- WORK INSTRUCTION
From the first line to the last, return the data exactly, with no pictures.

§ §

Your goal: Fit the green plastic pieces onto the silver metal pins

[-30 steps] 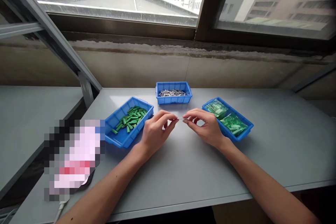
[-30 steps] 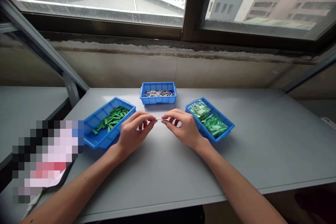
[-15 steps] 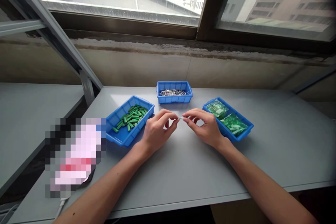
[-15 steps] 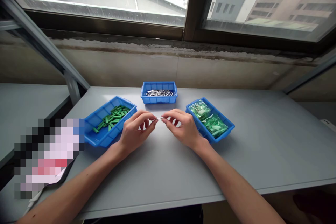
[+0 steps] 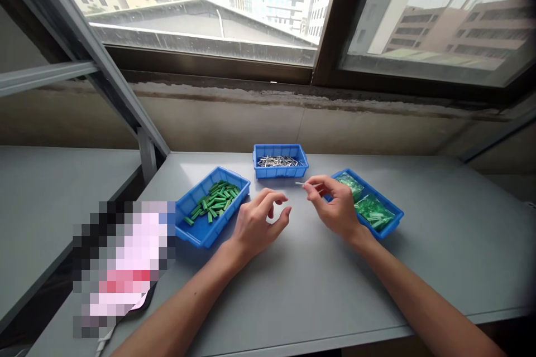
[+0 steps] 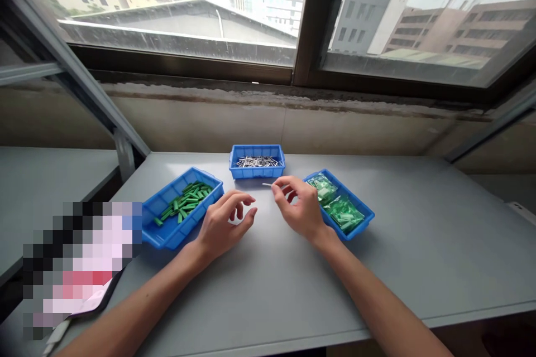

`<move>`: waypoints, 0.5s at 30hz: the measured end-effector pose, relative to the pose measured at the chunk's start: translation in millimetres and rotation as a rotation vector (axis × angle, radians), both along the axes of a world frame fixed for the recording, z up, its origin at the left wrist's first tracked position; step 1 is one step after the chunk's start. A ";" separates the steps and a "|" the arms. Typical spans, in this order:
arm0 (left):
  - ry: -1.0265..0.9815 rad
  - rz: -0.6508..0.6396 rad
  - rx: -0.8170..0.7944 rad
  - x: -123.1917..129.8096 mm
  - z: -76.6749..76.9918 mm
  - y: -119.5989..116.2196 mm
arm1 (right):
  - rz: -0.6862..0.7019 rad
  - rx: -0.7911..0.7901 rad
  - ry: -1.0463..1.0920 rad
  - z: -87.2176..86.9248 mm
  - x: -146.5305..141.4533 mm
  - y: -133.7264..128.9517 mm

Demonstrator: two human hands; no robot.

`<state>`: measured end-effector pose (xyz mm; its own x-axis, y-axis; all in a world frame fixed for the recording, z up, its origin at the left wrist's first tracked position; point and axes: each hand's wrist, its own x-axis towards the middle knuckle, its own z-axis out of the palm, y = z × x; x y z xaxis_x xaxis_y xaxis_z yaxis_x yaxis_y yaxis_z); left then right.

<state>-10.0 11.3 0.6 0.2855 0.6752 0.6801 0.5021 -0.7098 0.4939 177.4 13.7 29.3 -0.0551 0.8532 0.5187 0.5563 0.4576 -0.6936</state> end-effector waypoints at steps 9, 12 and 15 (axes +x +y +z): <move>0.029 0.002 -0.013 -2.5 -1.2 -0.2 | -0.183 -0.036 -0.469 38.6 -18.9 66.8; 0.028 0.016 -0.030 -4.0 -1.1 2.0 | -0.133 0.028 -0.498 47.1 -3.2 33.9; 0.026 0.005 -0.033 -3.5 -1.3 4.1 | -0.106 -0.025 -0.581 40.5 24.1 -25.8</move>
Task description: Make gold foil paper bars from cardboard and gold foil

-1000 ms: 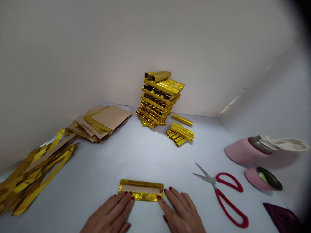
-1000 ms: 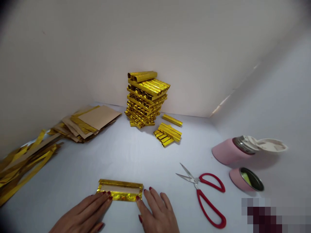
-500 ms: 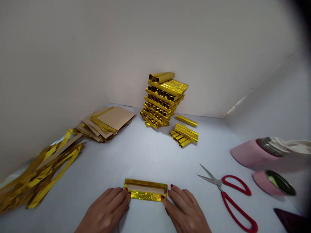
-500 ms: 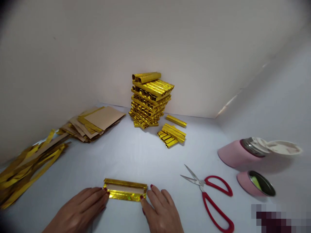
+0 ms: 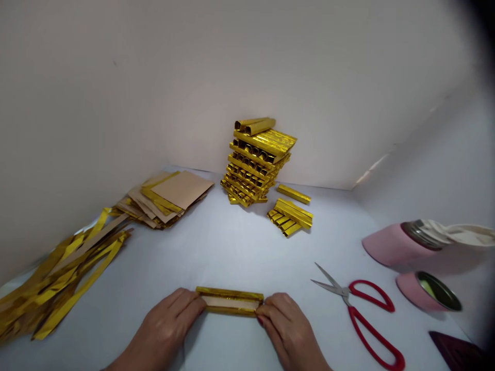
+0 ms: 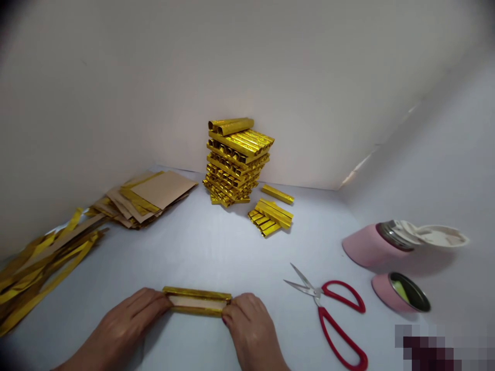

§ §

- SOLVED EXERCISE
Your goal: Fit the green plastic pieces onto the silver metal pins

[-30 steps] 
[-30 steps] 
[-15 steps] 
[-15 steps] 
[+0 steps] 
[+0 steps] 

`<move>`: waypoints, 0.5s at 30hz: the measured end-effector pose, relative to the pose measured at the chunk's start: translation in millimetres and rotation as a rotation vector (axis × angle, radians), both along the axes of a world frame fixed for the recording, z up, its origin at the left wrist's first tracked position; step 1 is one step after the chunk's start. A ";" separates the steps and a "|" the arms. Typical spans, in this order:
arm0 (left):
  - ry: -1.0265..0.9815 rad
  - rz: -0.6508..0.6396 rad
  - rx: -0.8170..0.7944 rad
  - x: -123.1917..129.8096 mm
  - z: -76.6749..76.9918 mm
  - y: -119.5989..116.2196 mm
arm1 (right):
  - rz: -0.6862..0.7019 rad
  - rx: -0.7911..0.7901 rad
  - ry: -1.0463..1.0920 rad
  - z: -87.2176..86.9248 mm
  - x: -146.5305..141.4533 mm
  - y: -133.7264..128.9517 mm

Demonstrator: two human hands; no robot.

`<state>`: measured end-effector pose (xyz mm; its own x-axis, y-axis; all in a world frame fixed for the recording, z up, its origin at the left wrist's first tracked position; point and axes: each hand's wrist, its own x-axis towards the middle knuckle, its own z-axis out of the palm, y = z × x; x y z xaxis_x xaxis_y xaxis_z yaxis_x yaxis_y yaxis_z); left then right.

<state>-10.0 11.3 0.6 0.2855 0.6752 0.6801 0.5021 -0.7098 0.4939 177.4 13.7 29.3 -0.0551 0.8532 0.5187 0.5563 0.4576 -0.6936</state> end-effector waypoints at steps 9, 12 and 15 (axes +x +y +z): <move>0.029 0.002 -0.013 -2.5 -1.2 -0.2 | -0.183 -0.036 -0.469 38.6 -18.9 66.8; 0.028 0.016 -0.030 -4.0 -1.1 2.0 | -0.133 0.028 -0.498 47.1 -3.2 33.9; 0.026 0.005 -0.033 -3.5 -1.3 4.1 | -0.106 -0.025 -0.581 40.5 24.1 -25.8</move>
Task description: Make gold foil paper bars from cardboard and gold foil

-1000 ms: 
-1000 ms: 
-500 ms: 
-500 ms: 
+0 ms: 
+0 ms: 

The exercise is finished.